I made Mack (my house mate) a cup of Nestum Cereal 3 in 1 cause she was feeling hungry and cold. Well, me too. So..I made both of us some nestum goodness! What a way to warm up the cold cold night in Melbourne. Sob sob..where did summer go??

She had never heard of Nestum and was wondering what "hot porridge thing" I was giving her. One sip was all she had to make the decision that "Janice, next time you buy these 3 in 1 cereals, buy 1 packet for me". "OK!" That drink made the night soo much better, us so much warmer, and mack so much hungrier. Yikes!

But glad it made you smile. =D

Wednesday, April 14, 2010

Welcome to Janice's Project of Love


I've been thinking of doing something like this for the longest time but just never got round to it. Its been a year since I started working and life has settled into a nice routine but I've always felt that I could do more with what I have.

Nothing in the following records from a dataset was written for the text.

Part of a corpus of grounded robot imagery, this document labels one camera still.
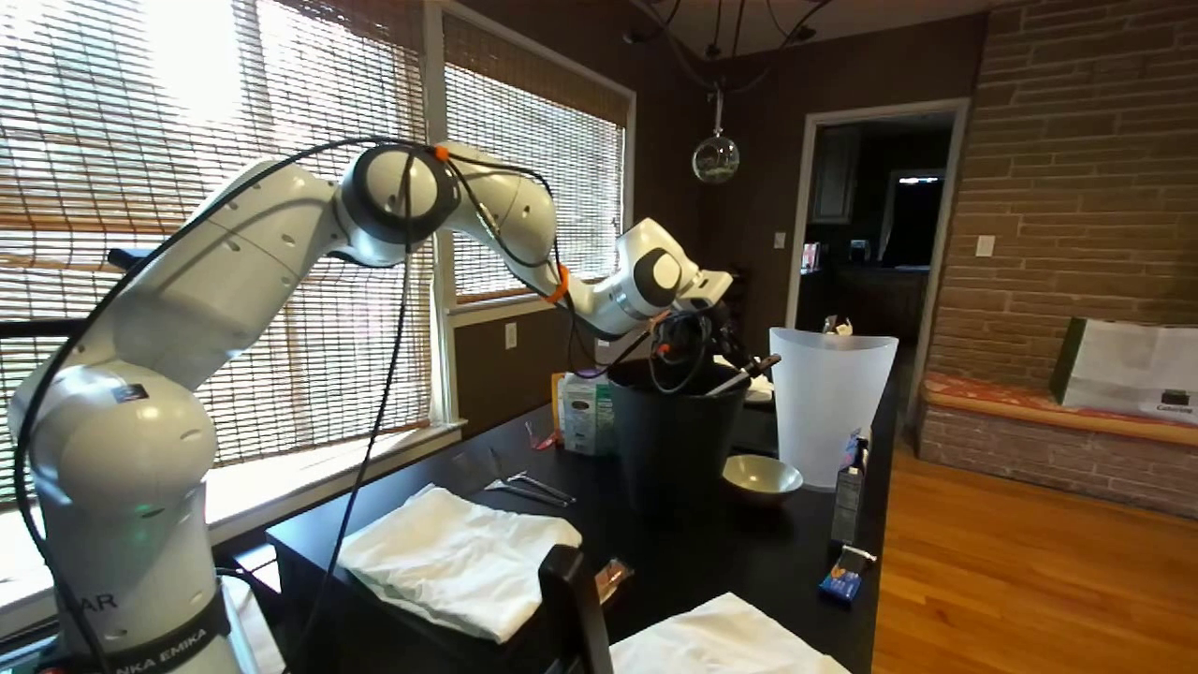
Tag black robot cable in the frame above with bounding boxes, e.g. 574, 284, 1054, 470
12, 133, 591, 674

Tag large white folded cloth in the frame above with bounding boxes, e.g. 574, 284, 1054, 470
333, 479, 586, 648

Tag brick hearth bench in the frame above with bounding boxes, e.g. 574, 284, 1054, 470
913, 370, 1198, 521

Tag narrow bamboo window blind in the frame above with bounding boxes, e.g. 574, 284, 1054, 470
440, 60, 630, 304

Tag green white snack bag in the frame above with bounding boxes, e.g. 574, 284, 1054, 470
551, 366, 620, 460

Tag wide bamboo window blind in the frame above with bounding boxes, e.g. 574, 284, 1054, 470
0, 0, 433, 504

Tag white kitchen door frame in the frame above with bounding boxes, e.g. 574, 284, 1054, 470
784, 95, 974, 426

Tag metal tongs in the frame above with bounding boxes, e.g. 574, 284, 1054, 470
499, 479, 580, 515

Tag clear plastic bag brown contents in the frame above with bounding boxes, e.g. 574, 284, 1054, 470
586, 553, 636, 611

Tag small white folded cloth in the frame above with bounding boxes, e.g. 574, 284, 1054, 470
605, 590, 852, 674

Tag white paper bag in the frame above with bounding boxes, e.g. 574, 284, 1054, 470
1059, 314, 1198, 426

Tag grey ceramic bowl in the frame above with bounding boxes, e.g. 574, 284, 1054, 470
719, 449, 807, 506

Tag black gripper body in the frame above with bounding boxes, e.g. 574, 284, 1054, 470
649, 300, 726, 382

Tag dark wooden chair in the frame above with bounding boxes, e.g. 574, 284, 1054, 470
535, 545, 618, 674

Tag round glass pendant lamp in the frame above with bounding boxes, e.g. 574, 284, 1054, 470
689, 87, 746, 189

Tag dark spray bottle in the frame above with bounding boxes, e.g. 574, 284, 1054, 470
826, 431, 873, 551

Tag small blue box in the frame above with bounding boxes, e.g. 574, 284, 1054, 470
817, 545, 880, 611

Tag black plastic bin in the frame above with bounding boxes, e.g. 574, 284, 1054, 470
605, 356, 751, 529

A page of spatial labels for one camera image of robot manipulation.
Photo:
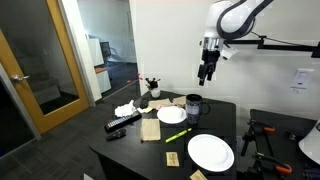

Life has been grand so far, and even more so this last year. Definitely the usual ups and downs we all face but other than that, I've been feeling extremely blessed. Too blessed. I feel like I've got so much to share, so much love to give, so much encouragement to say. But of course under all this lies the foundation and source of my affections which can be summarised in just 3 words:

"God is Love" - 1 John 4:8

Thus, the birth of this project.

God has blessed me with so many things, and I feel that I've got to share my blessings. Simply put: God bless me, I bless you.

Therefore, my aim is to make somebody smile each day for a year by doing random acts of kindness. Strangers, friends, all inclusive.

Start date: 11th April 2010

I hope by the end of this project, these acts of love would be instilled in me and become an everyday occurrence for the rest of my life. Its also my own little journey to Christ-likeness. I believe its going to be an enriching yet humbling experience for me...and the receipient. And I hope through this acts that everyone can feel the unconditional love my God has for me. ;)

This blog will be a record of all my doings. I'm not the best writer, so I'll make each entry short and sweet, grammatical errors included. And I'll really try....to keep this blog going (which to me is harder than the project itself!!!).

So with that I'm glad to say that Jan's Project of Love is underway! Woohoo!!